The manner in which the galley should engage is thus contained in an answer to a question of Don John of Austria, the victor of Lepanto. He wrote to Garcia de Toledo, fourth Marquis of Villafranca, and General of the Galleys of Sicily, to ask his opinion as to what distance it was most efficacious to open fire in a naval action. Toledo replied that “one cannot fire more than twice before the galleys close. I should therefore recommend that the arquebussiers should hold their fire until they are so close to the enemy that his blood will leap into the face of him who discharges his piece. have always heard it said, and this by captains who are well skilled in the art of war, that the last discharge of the cannon should be coincident with the noise made by the breaking of the spurs carried in the prows of the galleys; in fact that the two noises should be as one; some propose to fire before the enemy does: this is by no means my advice.”

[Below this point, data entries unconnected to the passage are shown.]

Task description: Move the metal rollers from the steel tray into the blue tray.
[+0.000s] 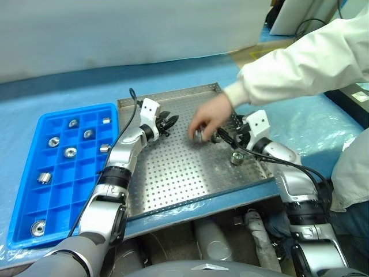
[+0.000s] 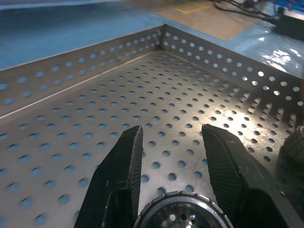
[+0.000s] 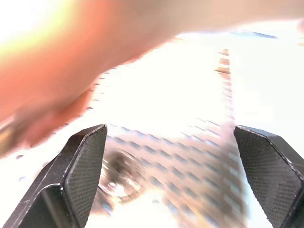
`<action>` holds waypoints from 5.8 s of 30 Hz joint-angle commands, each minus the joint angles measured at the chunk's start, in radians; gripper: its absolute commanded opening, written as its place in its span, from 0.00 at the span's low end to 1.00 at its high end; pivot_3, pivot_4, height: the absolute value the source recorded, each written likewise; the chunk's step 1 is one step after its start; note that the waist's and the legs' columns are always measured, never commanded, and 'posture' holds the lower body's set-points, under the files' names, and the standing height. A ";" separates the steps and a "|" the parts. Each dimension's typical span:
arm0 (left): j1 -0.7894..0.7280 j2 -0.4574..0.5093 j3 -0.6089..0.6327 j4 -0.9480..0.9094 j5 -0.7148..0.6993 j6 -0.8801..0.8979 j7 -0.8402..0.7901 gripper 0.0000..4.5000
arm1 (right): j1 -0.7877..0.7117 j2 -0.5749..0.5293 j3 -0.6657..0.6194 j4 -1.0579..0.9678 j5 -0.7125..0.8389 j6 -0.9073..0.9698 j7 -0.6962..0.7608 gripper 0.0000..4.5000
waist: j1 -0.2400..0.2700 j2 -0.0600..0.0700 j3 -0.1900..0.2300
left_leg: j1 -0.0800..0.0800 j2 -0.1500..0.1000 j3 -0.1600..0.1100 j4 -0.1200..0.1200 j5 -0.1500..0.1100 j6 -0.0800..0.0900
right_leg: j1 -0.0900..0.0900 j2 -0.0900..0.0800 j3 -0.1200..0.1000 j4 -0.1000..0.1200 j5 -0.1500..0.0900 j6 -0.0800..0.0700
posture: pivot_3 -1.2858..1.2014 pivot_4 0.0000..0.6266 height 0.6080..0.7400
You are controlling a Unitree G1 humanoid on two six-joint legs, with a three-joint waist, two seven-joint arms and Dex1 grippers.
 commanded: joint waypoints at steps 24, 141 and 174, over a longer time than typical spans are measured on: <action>0.506 0.005 0.132 -0.843 -0.025 0.217 0.459 0.36 | -0.377 0.168 0.147 0.559 -0.044 -0.309 0.239 1.00 | 0.370 0.001 0.000 | 0.003 0.008 0.003 -0.007 0.005 -0.016 | -0.004 0.004 0.002 0.004 -0.002 -0.003 | 0.55 0.24 1.00; 0.480 0.104 0.276 -0.860 -0.120 -0.072 0.470 0.94 | -0.532 0.497 0.178 0.567 0.240 0.049 0.412 0.26 | 0.421 0.001 0.000 | 0.004 0.021 -0.003 -0.025 0.024 -0.037 | -0.020 0.018 -0.002 0.021 -0.005 -0.014 | 0.65 0.24 1.00; 0.717 0.068 0.303 -1.055 0.035 -0.056 0.590 0.94 | -0.584 0.656 0.298 0.862 -0.027 -0.281 0.304 0.26 | 0.524 0.001 0.000 | -0.003 0.027 -0.013 -0.027 0.028 -0.045 | -0.023 0.025 -0.004 0.022 -0.005 -0.020 | 0.71 0.24 1.00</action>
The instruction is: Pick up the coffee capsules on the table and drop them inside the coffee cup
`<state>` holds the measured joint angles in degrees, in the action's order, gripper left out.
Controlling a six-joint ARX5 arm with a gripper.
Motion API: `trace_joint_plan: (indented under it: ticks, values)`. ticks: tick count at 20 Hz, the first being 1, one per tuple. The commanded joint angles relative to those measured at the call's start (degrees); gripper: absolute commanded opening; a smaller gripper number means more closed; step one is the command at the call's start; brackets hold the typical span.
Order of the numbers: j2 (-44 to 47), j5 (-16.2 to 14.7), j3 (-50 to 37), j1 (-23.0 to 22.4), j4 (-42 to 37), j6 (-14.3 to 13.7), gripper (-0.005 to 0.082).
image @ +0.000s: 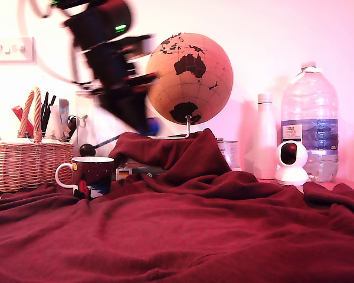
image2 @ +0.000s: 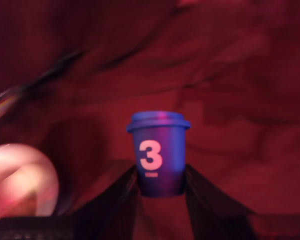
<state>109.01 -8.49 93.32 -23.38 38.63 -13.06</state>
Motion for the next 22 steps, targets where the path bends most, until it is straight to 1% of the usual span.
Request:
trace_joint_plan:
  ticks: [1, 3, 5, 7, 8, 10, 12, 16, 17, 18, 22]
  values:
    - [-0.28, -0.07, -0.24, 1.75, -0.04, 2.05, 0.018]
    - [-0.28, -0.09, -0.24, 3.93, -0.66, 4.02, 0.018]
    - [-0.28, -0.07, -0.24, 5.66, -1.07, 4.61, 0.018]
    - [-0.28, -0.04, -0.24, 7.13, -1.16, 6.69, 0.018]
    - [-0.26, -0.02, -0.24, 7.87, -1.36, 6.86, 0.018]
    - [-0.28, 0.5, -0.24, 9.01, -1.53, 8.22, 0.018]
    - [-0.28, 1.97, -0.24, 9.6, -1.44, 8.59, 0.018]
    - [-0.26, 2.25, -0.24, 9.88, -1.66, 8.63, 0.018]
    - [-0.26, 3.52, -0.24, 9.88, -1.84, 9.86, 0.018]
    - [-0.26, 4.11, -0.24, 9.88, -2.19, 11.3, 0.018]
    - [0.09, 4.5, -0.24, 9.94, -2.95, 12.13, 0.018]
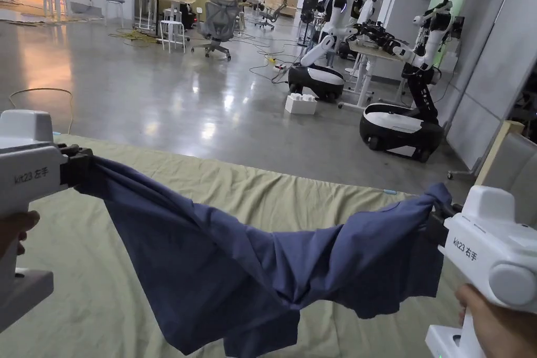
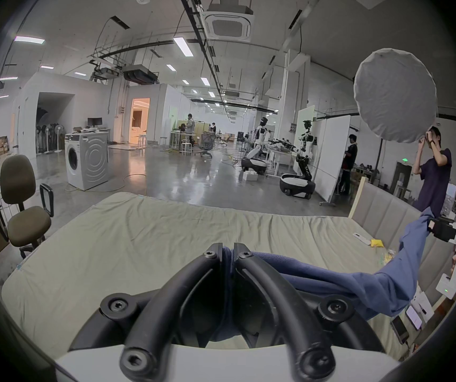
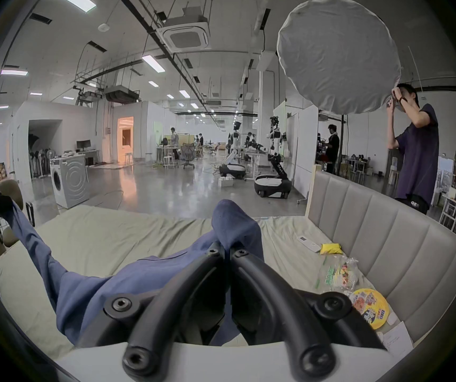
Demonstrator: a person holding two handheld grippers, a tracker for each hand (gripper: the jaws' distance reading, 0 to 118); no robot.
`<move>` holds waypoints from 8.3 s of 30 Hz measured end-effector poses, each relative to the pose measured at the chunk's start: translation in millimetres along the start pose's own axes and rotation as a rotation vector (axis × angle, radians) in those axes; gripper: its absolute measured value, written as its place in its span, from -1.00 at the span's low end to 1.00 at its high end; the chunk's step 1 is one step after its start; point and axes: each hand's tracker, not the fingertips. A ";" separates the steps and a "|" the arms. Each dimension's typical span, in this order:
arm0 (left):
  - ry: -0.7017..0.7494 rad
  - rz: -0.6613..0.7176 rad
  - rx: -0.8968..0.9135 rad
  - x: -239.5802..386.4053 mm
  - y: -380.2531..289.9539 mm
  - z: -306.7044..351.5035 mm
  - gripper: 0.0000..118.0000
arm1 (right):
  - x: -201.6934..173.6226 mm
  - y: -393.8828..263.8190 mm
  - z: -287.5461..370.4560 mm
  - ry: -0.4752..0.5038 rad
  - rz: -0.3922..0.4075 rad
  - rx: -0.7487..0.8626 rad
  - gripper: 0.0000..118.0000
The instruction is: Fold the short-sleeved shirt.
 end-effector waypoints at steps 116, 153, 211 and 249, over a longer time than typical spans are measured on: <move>-0.058 -0.228 -0.759 104.8 -277.3 -283.7 0.28 | -36.6 -243.6 18.6 -0.055 0.017 -0.303 -0.97; -0.132 -0.121 -0.273 56.1 -168.1 -80.8 -0.89 | -21.7 -269.8 -14.7 0.051 -0.019 -0.566 -0.90; 0.140 -0.101 -0.064 -51.5 -19.1 -57.8 -0.89 | 19.2 -25.3 -69.6 -0.074 -0.001 -0.092 -0.91; 0.153 -0.175 -0.294 -31.7 -227.8 63.3 0.02 | -31.1 -209.8 80.6 -0.021 0.033 -0.234 0.37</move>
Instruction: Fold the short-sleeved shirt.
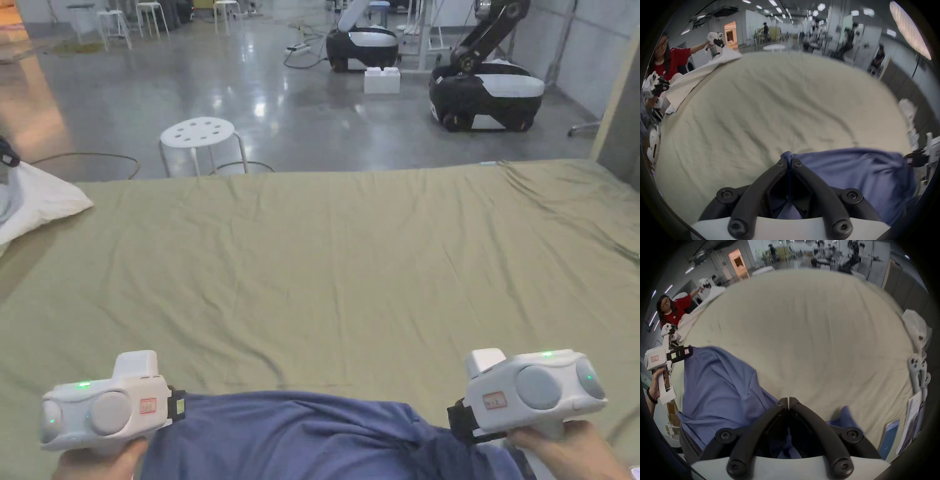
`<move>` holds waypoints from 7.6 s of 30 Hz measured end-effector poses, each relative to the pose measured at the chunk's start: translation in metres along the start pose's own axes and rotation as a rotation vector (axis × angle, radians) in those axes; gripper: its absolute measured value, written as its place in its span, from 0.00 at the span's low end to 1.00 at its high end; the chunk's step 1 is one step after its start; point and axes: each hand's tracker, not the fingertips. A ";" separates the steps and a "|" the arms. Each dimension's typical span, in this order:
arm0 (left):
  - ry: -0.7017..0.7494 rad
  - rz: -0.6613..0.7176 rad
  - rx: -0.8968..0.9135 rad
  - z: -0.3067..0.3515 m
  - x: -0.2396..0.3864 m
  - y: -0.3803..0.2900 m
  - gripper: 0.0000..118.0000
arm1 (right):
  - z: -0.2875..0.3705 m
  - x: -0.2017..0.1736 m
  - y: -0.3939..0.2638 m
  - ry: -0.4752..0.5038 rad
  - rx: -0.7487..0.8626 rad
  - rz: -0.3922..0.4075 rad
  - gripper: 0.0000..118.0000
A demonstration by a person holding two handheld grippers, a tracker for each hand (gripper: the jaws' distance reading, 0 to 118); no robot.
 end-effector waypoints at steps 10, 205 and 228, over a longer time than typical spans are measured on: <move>-0.147 -0.034 0.395 0.222 0.004 0.043 0.00 | 0.170 -0.013 0.012 -0.008 0.431 0.066 0.00; -0.048 -0.161 0.922 0.427 0.058 0.212 0.00 | 0.496 -0.023 0.180 -0.322 1.164 -0.046 0.00; 0.078 -0.114 0.816 0.253 0.077 0.375 0.00 | 0.418 0.003 0.361 -0.506 1.180 -0.074 0.00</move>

Artillery, it will be seen from this, played a comparatively unimportant part in the combats between galley and galley; that in these craft men still relied on the strength of their right arm and the edge of their swords; there was still a certain contempt for villainous saltpetre, which was looked upon as a somewhat cowardly substance, preventing the warrior from settling his disputes in the good old fashion of his forbears. In any case, when you practically had to push the muzzle of your gun against your enemy’s body in order to hit him, it was not a weapon upon which much reliance was to be placed.
There were, in addition to the galley, the nef and the galeasse; the former of these was a sailing vessel pure and simple like those remarkable caravels in which Columbus discovered America.
What these caravels were exactly like it was the good fortune of the writer to see in the year 1893. This was the date of the great exhibition of Chicago, and the American Government were most anxious to have, and to exhibit if possible, an exact replica of these historic craft. They accordingly communicated with the Spanish Government and inquired if by any chance they possessed the plans and specifications of the caravels of Columbus? Search was made in the archives of Cadiz Dockyard and these priceless documents were discovered. From them the ships were built in every respect the same as the wonderful originals and then towed across the Atlantic by the United States cruiser Lancaster. On their way they were brought to Gibraltar, where the writer’s ship was then stationed, and were anchored inside the New Mole. The Santa Maria, the flagship of Columbus, was a three-masted vessel with a very high “forecastle” and “sterncastle” and very deep in the waist; she had three masts, the foremast carrying one square sail, the mainmast having both mainsail and main-topsail, the mizzen was rigged with a lateen sail, on the mainsail was painted the Maltese and on the foresail the Papal cross, and on deck she carried a brick-built cooking galley. A most beautiful model of this vessel is to be seen in the Science and Art Department of the South Kensington Museum.